Key challenges faced as the field of population health intervention research continues to progress will be the subject of a seminar on Monday, Nov. 29, by an associate professor from Arizona State University (ASU).
Jason Robert, of ASU’s School of Life Sciences and Center for Biology & Society, will deliver a seminar entitled Motivating population health intervention research: Ethics, evidence, and policy action, from 9:30 to 10:30 a.m. in CRL B119.
The seminar will draw on his work in the area of population health intervention research (PHIR) and what ethical considerations drive the demand for such research. PHIR, which aims to improve the effectiveness of interventions to achieve population health outcomes, involves designing, implementing and evaluating practices, programs and policies to address social and community determinants of health. A key aim of the research is to generate evidence to help support policy decisions to alter the distributions of health risks and outcomes.
The presentation by Robert will explore the complex intersection of ethics, evidence and policy, addressing questions such as why researchers engage in population-level health research, what is the morally appropriate response to the description of patterns of population health, what it means to build healthier communities through population health intervention research, and what is the ethical rationale for such efforts.

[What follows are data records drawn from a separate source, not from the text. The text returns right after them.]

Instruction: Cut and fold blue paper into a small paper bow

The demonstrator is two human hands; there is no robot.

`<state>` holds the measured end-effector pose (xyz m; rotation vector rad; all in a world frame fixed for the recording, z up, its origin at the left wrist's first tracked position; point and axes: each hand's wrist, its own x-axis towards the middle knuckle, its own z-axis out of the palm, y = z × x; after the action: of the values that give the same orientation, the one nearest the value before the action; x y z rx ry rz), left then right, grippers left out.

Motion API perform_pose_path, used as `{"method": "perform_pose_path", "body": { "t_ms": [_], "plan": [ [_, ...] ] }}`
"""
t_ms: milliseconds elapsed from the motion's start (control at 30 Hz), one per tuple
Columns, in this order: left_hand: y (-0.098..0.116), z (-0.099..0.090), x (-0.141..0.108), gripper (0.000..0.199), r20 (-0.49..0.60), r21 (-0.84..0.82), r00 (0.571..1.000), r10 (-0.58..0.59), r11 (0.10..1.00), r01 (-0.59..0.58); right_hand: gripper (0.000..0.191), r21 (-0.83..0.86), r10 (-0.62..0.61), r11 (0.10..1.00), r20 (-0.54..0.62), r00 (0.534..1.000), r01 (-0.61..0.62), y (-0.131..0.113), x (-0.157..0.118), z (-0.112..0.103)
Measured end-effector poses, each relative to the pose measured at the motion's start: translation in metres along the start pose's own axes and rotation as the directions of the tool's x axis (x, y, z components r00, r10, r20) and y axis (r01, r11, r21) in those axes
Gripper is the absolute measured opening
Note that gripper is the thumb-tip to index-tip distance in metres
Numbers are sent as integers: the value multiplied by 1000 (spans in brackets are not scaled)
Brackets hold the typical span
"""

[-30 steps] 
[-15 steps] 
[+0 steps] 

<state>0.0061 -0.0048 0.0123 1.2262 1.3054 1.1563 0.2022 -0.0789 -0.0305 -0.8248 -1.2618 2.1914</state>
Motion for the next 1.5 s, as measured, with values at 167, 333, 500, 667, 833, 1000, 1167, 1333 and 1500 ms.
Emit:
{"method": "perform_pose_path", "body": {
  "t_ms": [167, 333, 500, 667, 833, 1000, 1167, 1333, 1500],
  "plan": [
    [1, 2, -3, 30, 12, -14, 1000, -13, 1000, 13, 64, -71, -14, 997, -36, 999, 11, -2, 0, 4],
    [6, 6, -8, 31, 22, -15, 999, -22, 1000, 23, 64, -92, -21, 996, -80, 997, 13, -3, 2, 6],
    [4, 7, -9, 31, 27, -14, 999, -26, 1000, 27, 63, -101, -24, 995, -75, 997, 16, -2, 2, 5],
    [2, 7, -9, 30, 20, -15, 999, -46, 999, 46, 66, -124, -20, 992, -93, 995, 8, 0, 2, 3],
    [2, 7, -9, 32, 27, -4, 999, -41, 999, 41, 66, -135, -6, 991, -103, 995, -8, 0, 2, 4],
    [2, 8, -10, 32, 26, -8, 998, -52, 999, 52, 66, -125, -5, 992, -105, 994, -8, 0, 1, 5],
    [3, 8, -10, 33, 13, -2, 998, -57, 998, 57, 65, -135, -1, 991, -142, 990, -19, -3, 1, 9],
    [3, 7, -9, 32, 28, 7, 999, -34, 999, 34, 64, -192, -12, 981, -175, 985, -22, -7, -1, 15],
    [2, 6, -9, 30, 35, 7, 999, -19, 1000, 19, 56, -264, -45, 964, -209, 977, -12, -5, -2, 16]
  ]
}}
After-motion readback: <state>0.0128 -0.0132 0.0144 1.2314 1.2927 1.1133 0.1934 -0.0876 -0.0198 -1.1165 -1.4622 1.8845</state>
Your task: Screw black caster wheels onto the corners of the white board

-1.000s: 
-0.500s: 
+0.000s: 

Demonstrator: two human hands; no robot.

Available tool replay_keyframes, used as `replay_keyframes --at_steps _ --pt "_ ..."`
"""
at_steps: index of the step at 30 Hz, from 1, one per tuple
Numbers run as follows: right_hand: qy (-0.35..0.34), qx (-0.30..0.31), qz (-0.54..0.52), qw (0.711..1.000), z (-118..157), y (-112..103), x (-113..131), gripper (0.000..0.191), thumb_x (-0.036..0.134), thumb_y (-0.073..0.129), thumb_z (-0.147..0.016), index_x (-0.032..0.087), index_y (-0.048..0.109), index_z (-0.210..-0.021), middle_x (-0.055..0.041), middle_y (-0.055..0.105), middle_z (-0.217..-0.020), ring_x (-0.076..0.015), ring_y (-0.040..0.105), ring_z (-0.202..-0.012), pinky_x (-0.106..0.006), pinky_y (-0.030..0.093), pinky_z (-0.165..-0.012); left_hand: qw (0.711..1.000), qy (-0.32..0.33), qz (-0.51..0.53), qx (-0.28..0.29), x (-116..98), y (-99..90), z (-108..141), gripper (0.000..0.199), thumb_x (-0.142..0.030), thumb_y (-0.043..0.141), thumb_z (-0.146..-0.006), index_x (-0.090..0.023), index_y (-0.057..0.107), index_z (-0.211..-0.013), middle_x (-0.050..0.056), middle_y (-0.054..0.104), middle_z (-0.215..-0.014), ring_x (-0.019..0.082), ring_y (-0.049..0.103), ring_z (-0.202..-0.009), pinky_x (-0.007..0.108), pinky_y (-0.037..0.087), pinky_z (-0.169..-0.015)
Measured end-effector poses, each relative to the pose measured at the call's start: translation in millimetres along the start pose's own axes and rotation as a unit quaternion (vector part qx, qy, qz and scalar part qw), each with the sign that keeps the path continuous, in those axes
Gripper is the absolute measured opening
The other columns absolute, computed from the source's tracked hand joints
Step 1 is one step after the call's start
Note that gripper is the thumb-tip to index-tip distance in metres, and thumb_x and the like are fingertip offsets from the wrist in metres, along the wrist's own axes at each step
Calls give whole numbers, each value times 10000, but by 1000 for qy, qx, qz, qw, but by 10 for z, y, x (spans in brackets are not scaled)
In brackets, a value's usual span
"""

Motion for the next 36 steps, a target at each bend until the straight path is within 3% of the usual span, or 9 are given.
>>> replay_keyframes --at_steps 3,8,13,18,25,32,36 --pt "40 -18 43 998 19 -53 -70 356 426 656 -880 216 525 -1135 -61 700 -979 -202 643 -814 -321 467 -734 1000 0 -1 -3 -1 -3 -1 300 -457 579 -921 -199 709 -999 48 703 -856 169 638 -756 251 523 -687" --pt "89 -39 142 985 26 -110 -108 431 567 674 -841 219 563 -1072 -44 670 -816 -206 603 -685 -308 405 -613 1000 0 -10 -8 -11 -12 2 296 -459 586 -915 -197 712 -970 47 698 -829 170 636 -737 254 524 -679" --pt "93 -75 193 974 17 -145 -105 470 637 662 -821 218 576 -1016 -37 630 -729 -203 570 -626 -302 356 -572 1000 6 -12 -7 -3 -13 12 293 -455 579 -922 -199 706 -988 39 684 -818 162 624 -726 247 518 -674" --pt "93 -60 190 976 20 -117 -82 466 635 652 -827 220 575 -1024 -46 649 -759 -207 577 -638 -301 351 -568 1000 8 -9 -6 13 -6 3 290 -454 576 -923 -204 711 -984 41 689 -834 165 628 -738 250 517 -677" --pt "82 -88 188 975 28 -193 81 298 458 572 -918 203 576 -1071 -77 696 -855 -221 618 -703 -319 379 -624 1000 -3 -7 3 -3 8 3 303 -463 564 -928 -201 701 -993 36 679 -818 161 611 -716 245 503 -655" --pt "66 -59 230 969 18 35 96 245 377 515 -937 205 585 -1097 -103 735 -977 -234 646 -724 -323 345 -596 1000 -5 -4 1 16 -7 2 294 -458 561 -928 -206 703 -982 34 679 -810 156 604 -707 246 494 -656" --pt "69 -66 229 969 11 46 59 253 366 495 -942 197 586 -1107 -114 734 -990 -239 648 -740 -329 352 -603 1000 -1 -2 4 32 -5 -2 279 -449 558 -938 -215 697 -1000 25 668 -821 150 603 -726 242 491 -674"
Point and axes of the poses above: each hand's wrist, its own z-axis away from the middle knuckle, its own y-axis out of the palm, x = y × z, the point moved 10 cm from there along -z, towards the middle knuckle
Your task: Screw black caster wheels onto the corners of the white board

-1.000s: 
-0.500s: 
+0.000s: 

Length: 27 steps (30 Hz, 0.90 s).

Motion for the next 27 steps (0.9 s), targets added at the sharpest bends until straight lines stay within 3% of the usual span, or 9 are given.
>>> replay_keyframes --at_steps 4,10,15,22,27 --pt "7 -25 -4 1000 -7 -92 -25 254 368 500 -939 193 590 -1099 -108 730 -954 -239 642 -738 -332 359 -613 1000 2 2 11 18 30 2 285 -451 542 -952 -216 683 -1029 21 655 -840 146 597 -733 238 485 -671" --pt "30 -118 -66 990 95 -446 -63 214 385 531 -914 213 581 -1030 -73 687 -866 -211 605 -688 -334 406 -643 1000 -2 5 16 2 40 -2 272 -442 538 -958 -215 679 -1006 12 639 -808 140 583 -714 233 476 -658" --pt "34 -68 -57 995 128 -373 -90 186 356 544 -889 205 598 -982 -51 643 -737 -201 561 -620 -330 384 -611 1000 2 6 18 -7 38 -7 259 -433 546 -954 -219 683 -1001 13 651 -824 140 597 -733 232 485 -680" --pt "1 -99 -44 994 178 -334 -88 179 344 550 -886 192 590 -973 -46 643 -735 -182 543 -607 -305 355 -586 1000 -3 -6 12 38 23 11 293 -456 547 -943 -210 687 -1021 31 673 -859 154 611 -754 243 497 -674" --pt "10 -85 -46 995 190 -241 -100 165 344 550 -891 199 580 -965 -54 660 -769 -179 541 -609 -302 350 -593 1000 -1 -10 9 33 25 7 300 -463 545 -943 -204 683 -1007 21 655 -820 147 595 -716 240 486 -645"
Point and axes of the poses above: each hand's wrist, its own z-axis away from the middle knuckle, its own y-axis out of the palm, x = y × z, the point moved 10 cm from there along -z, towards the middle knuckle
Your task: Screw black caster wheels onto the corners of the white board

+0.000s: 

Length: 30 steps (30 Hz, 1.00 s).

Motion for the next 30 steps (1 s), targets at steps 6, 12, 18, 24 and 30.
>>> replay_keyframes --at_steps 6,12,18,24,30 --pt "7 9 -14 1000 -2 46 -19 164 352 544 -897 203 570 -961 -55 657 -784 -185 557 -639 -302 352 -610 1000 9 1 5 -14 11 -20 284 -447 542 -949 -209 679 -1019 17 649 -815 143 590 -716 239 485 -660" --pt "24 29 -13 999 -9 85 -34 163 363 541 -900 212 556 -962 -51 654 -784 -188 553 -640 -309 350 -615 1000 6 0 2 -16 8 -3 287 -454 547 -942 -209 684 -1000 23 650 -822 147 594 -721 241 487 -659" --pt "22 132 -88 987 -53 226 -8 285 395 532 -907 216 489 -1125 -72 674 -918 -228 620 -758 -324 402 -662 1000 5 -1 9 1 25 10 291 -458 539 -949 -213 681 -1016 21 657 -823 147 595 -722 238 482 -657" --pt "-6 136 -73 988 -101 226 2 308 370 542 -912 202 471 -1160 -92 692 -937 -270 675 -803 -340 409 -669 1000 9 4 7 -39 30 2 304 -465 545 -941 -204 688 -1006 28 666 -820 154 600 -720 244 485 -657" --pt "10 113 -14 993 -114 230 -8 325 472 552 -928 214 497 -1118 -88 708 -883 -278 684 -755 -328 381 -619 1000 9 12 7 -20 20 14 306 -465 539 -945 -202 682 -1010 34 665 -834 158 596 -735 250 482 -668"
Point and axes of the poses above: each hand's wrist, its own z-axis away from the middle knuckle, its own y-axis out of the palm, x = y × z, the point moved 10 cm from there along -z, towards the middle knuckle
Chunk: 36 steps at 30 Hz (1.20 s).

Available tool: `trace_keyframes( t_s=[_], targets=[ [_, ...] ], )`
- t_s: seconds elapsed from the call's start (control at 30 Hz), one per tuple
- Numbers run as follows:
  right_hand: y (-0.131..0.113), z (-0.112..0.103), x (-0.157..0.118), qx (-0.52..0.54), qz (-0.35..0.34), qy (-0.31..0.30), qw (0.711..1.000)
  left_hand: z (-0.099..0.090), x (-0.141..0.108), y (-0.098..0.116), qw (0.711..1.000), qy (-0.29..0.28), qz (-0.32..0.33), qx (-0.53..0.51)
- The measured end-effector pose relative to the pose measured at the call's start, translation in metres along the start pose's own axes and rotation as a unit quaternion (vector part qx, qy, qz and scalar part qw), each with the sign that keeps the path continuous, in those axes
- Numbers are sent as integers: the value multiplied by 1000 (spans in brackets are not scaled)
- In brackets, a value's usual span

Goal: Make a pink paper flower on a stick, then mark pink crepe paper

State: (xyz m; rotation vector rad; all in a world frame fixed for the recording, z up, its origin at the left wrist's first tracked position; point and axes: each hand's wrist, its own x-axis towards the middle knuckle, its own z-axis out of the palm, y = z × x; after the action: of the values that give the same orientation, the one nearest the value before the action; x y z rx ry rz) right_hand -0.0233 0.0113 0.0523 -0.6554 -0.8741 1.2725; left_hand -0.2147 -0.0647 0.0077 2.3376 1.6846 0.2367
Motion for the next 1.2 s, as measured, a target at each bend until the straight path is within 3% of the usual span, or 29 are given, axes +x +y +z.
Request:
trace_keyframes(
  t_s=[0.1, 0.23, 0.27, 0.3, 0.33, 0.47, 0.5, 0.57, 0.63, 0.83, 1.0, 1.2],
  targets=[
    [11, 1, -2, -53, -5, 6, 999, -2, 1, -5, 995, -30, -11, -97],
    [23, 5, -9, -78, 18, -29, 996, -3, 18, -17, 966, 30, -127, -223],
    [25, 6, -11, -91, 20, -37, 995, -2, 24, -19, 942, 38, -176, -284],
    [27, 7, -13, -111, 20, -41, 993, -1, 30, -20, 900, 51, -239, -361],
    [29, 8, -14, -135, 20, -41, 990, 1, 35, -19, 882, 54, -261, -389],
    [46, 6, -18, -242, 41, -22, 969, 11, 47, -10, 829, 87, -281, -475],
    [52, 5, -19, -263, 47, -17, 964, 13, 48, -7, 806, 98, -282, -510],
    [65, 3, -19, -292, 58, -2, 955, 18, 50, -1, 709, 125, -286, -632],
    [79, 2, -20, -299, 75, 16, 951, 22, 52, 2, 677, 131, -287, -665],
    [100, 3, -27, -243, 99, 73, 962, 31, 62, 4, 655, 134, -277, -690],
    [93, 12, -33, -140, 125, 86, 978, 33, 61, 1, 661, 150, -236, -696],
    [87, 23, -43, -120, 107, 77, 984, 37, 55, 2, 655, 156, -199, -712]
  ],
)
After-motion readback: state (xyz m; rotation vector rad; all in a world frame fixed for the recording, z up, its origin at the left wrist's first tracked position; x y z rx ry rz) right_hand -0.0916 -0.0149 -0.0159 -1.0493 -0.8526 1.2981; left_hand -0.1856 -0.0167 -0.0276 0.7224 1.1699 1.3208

Robert earned his MA and PhD at McMaster University, training as a philosopher of biology and a bioethicist. He was an assistant professor of philosophy at Dalhousie University before moving to ASU in 2004, where he is now the Lincoln Associate Professor of Ethics in Biotechnology and Medicine, the Franca Oreffice Dean’s Distinguished Professor in the Life Sciences, and director of the Bioethics, Policy, and Law Program.
His areas of expertise include health sciences policy, public health ethics, philosophy of life sciences and bioethics. More recently he has focused on population health interventions, and in particular how to motivate research programs in this field, and the adoption of programs designed to resolve inequities in health.
All are welcome to attend the seminar.